未成年でパパ活したのも、男相手にエロい経験をしたのも、隠しておくつもりだったのに結局全部バレている。
「そもそも俺に抱かれたくてお尻自分で弄ったっていうのも、その経験があったからじゃないの?」
「そ、すね」
「ちなみに、俺のこと考えながらディルド使ってたことを疑う気はないんだけど、ディルドサイズの参考にしたのってその相手じゃないの、みたいな嫉妬なら既にしてる」
「え、ええ……」
「口でした経験がないのは事実でも、相手の触ったりしなかった?」
「しました。てかそんなのまで既にわかってんすか? わかるようなこと、俺、してました?」
正直どっからバレたのかさっぱり想像がつかない。
「抱かれたことないのは事実って言いながら目ぇ逸らしてたから、それくらいはしてるかもっていうカマかけ」
「マジか……」
「まぁ抱かれてなくて、口でしたこともなくて、でも口でして貰った、ってだけなら、相手を気持ちよくさせるだけで満足、みたいな相手だった可能性もあったんだけど。でもあっさり認めちゃうんだから、隠し事向いてないと思うよ。てか絶対隠し通さなきゃみたいには思ってないでしょ?」
だからもういっそ思い出せる限り細かく全部吐いちゃいなよと、優しい笑顔が促してくる。優しいんだけど、でもどこかちょっとゾッとする笑顔だと思った。
「笑顔怖いす」
「まぁ嫉妬はあるからね。あと子供相手に何やってんだっていう、会ったこともない男への憤り。どっちかっていったらそっちのが大きいかも」
どのみち君に向かってる感情じゃないからあまり気にしないでよと苦笑されたけど。
「俺に向かってなくても、それで機嫌悪くなるならヤですよ」
「そっかぁ」
言いながら、怖いと指摘した笑顔をどうにかしたいのか、両手で頬を挟んでむにむにと揉んでいる。

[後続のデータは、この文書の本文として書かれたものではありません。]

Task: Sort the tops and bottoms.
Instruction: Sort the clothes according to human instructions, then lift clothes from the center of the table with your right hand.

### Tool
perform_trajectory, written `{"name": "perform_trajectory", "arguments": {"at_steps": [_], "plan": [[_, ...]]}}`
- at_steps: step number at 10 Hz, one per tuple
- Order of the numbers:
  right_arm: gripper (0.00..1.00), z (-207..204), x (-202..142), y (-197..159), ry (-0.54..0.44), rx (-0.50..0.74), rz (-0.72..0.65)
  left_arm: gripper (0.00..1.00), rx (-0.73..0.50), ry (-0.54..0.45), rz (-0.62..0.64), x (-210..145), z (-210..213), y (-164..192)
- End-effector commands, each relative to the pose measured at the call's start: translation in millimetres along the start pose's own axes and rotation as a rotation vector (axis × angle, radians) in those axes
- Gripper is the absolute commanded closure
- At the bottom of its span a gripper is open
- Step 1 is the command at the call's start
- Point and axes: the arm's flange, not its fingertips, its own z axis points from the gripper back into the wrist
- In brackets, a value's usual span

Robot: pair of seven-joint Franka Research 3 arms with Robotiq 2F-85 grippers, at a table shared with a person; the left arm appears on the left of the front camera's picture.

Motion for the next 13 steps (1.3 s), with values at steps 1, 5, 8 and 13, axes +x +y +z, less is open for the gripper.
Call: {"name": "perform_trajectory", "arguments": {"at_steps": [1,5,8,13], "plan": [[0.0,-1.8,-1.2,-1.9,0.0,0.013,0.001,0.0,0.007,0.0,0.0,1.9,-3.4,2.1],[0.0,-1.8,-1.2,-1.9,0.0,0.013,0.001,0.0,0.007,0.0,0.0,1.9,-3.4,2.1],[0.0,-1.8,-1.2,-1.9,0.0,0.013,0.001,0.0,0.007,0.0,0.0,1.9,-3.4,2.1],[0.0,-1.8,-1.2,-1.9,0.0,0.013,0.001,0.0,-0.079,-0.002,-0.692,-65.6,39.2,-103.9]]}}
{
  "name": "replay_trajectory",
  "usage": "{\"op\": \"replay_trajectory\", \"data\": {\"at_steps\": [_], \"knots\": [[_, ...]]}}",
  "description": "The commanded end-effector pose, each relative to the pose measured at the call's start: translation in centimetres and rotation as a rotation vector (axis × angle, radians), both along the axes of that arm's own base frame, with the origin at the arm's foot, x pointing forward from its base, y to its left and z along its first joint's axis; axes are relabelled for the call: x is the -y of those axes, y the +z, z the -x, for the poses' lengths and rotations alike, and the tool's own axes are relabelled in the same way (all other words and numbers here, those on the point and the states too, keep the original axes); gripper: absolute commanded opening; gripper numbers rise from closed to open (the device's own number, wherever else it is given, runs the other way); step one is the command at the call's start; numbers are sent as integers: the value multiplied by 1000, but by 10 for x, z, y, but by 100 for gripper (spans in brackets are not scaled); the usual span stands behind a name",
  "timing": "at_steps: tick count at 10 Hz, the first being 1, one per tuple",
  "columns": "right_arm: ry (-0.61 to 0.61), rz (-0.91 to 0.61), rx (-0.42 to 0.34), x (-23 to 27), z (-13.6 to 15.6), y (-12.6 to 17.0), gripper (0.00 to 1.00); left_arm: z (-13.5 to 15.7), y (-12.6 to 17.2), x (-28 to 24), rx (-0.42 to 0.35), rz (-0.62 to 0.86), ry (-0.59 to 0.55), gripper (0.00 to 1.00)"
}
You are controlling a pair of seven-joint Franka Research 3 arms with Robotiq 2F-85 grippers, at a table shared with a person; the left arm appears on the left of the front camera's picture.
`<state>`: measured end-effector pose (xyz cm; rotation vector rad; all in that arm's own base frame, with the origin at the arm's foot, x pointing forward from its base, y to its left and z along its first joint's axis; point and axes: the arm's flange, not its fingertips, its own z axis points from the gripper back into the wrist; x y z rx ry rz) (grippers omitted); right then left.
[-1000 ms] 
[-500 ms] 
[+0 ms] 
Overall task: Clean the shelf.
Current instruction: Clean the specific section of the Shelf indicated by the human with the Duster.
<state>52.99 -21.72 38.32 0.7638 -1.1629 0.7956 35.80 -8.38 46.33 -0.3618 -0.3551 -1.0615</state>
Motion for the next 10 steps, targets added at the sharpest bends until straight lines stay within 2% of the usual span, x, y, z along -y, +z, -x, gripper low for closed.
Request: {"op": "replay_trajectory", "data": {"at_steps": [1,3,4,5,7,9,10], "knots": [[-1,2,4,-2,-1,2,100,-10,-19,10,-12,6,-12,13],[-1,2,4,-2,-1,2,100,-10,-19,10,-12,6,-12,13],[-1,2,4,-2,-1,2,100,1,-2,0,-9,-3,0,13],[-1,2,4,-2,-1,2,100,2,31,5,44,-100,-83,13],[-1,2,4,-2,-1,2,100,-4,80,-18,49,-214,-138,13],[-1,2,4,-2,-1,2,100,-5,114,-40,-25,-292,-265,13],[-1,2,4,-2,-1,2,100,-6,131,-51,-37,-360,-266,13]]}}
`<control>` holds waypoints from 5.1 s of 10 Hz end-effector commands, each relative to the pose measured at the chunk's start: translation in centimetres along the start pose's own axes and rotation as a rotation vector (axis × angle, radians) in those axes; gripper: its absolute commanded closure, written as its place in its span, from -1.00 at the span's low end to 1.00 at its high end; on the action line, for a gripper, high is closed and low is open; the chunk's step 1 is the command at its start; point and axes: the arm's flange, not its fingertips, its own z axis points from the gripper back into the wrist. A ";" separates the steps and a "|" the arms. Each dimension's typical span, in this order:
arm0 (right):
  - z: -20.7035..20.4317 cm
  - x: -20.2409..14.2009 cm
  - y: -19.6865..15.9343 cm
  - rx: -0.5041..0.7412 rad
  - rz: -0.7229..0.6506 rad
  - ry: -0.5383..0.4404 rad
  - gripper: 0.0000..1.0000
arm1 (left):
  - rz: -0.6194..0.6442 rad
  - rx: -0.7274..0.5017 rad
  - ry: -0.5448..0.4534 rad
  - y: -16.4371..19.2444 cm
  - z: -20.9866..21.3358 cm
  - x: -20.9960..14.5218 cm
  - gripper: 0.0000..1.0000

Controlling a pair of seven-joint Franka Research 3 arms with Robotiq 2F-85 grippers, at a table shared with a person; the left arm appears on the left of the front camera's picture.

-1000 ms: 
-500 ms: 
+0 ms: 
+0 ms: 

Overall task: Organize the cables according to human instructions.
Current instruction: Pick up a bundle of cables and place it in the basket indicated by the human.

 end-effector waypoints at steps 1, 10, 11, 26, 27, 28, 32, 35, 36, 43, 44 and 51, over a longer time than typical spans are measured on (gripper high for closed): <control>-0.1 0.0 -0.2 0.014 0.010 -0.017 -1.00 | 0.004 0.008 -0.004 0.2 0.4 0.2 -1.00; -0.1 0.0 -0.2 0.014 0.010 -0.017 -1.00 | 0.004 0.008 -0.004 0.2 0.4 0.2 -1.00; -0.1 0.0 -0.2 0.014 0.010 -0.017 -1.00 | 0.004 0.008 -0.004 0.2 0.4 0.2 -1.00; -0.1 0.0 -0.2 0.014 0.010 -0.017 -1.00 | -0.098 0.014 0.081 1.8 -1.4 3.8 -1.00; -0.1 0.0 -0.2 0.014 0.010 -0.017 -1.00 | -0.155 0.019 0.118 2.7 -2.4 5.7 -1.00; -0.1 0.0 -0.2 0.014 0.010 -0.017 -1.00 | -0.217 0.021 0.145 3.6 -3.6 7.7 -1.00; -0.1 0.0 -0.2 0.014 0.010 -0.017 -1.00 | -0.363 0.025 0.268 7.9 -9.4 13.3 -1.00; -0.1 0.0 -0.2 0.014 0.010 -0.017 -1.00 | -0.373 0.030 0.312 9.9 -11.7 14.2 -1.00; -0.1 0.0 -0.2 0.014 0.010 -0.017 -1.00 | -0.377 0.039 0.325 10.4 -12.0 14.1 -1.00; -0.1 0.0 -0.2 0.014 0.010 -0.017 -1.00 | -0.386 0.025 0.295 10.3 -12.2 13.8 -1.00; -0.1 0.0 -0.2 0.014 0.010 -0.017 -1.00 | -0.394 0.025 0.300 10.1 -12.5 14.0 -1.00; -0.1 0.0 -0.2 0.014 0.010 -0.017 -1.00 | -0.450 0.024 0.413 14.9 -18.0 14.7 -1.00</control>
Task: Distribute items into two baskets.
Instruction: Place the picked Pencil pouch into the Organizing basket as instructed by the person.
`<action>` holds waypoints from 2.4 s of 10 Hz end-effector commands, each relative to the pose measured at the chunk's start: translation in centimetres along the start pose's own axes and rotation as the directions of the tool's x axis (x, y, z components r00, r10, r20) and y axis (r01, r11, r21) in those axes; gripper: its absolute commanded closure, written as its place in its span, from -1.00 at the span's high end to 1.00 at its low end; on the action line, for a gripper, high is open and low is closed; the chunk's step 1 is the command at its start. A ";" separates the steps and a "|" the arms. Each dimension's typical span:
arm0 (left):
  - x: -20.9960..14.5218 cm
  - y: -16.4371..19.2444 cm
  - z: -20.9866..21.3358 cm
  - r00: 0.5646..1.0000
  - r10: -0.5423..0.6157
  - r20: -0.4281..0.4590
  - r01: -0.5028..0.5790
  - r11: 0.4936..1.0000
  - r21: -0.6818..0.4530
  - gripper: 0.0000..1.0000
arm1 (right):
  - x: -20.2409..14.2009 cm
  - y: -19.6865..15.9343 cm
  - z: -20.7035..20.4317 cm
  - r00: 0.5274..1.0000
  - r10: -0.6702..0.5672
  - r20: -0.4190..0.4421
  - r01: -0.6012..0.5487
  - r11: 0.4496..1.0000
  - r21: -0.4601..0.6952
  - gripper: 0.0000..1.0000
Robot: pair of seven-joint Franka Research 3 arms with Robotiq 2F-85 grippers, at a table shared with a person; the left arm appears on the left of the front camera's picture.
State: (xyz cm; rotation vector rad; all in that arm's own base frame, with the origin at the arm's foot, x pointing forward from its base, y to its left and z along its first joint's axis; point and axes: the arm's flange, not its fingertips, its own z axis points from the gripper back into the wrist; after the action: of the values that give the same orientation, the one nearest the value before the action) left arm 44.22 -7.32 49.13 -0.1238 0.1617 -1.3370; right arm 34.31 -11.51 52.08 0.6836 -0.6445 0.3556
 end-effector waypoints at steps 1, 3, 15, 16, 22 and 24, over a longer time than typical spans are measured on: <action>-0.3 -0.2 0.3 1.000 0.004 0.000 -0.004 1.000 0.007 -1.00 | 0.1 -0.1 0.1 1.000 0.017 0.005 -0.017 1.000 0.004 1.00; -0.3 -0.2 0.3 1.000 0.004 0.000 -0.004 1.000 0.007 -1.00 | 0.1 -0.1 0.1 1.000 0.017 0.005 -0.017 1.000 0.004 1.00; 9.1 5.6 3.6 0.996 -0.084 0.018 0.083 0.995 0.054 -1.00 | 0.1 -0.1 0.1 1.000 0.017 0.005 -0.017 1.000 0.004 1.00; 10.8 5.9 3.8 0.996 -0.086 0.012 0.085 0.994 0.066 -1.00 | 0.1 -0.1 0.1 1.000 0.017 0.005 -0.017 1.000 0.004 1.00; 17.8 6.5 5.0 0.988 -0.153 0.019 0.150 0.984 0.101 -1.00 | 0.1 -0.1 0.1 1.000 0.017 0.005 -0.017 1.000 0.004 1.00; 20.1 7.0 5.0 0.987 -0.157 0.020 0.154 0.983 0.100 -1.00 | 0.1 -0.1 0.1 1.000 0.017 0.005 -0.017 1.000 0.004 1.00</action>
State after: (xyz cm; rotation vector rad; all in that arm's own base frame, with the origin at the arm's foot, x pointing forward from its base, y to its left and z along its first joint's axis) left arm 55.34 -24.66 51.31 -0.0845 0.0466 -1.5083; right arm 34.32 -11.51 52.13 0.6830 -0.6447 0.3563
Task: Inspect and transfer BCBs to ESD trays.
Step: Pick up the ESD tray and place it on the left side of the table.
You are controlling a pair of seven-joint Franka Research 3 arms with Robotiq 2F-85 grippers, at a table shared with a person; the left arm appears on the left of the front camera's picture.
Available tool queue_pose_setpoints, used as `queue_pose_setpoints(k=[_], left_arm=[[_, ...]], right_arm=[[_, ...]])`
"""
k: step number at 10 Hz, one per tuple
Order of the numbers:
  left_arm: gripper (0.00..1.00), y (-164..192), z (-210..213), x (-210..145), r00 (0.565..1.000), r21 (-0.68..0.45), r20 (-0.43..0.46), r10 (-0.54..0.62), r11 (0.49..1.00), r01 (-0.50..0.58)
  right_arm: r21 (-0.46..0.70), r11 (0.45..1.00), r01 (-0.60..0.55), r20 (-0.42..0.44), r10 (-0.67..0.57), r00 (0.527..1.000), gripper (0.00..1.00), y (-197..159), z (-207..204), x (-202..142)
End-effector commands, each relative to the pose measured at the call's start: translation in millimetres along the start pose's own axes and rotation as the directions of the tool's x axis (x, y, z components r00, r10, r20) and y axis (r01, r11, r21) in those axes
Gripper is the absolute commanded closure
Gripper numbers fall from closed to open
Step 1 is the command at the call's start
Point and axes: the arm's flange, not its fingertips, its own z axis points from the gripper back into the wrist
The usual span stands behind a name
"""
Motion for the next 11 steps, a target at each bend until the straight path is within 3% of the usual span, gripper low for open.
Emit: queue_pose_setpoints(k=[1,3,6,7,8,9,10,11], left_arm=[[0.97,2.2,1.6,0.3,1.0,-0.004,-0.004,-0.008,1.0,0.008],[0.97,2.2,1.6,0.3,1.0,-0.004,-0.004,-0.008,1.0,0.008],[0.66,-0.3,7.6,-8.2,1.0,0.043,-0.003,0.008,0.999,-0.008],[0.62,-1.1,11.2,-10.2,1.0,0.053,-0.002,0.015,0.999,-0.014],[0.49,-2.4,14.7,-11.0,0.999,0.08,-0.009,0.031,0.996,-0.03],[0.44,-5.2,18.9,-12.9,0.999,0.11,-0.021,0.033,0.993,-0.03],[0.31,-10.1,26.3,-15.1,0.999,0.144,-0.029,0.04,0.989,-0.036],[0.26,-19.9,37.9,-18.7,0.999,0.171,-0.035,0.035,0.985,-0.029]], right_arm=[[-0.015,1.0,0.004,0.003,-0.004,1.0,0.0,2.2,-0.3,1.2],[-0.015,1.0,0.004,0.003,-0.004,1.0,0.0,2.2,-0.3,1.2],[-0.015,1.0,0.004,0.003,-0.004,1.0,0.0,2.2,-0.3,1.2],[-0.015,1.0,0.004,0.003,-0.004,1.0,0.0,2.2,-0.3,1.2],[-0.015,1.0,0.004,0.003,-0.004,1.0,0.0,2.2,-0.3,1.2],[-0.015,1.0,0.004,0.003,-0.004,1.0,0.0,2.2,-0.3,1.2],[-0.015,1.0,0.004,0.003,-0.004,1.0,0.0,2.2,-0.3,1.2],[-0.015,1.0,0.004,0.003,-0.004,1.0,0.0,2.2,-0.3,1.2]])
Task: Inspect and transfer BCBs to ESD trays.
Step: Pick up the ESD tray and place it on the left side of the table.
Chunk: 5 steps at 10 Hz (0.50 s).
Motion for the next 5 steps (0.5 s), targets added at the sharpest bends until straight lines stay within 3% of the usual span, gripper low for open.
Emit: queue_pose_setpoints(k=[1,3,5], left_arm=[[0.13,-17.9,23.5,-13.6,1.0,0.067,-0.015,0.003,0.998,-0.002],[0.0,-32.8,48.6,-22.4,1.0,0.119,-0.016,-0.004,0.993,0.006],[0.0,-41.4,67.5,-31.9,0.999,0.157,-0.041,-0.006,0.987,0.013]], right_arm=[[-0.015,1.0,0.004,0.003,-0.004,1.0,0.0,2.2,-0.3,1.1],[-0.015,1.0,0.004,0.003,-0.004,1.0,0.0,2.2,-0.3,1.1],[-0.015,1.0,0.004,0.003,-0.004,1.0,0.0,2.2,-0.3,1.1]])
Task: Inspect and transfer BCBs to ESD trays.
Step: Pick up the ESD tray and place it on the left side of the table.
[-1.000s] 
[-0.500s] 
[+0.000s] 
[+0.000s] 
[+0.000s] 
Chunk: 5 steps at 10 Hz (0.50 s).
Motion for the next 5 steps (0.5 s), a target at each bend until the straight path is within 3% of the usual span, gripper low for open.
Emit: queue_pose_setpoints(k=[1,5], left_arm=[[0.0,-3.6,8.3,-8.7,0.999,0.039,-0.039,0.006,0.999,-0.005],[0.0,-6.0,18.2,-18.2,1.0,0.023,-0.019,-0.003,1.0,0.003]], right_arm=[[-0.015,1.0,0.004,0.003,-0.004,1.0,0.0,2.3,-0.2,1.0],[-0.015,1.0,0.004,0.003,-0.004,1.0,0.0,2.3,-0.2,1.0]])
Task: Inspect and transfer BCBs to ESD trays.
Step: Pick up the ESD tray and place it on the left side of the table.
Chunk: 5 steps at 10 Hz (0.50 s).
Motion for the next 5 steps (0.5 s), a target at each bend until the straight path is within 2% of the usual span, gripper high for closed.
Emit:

「でもやっぱ聞いておきたい気持ちは変わらないかなぁ。君も、勝手に想像される方が嫌じゃない? ディルドサイズなんてまさにって感じだけど、だって疑い出したらキリがないんだよね」
サイズだけじゃなくて、なんでディルド買おうって思ったのかなってところから、ディルドも使われた経験があるのかも、とか。ディルド使うような相手だったなら、他のオモチャも色々使われてるかも、とか。
なんて言い出すから、慌てて待ったをかけた。確かに、されてもいないことを、されたって思われるのは嫌だ。
「まままってください。してないてか使われてない、す」
「じゃあなんでディルド買おうなんて思ったの?」
「そ、れは、買い物行った先でちょっと迷い込んだっていうか、たまたま見かけて、そういうのもここで買えんだ、みたいな」
まぁ迷い込んだってほどわけもわからずアダルトコーナーに踏み込んではいないけど。
「その、ちょっと、指で弄るのじゃ物足りなくなってたっていうか。だからホントに、アンタのサイズを勝手に想像して買ってるし、参考にしたのはどっちかって言ったら自分のちんこっす」
だってそんなに体格が違わないから、ナニのサイズもそこまで違わないかと思って。
「パパ活の人のも触ったっつうか一応握って扱いたけど、サイズまであんまよく覚えてないっていうか、手ぇ貸しただけに近いっつうか」
何回かイカされたあとで疲れてたから、だいぶおざなりだった自覚はある。何回もイってくったりしてる姿に興奮してたっぽいし、最後の方はこちらが握る手の上から手を重ねて、自分で扱いてイッていた。
「言われてみたら、気持ちよくするだけで満足、に近いタイプの人だったんじゃないすかね。もともと、初めてだし抱かれたりまでは無理、みたいな条件で探した人だったし。ただ、前立腺教えられて、そこで気持ちよくなれるって知っちゃったのは、パパ活のせいっす」
オモチャは使われなかったし、指だって1本しか入れられなかったけど。でも、パパ活してなかったらそんな快感とは多分縁がなかった。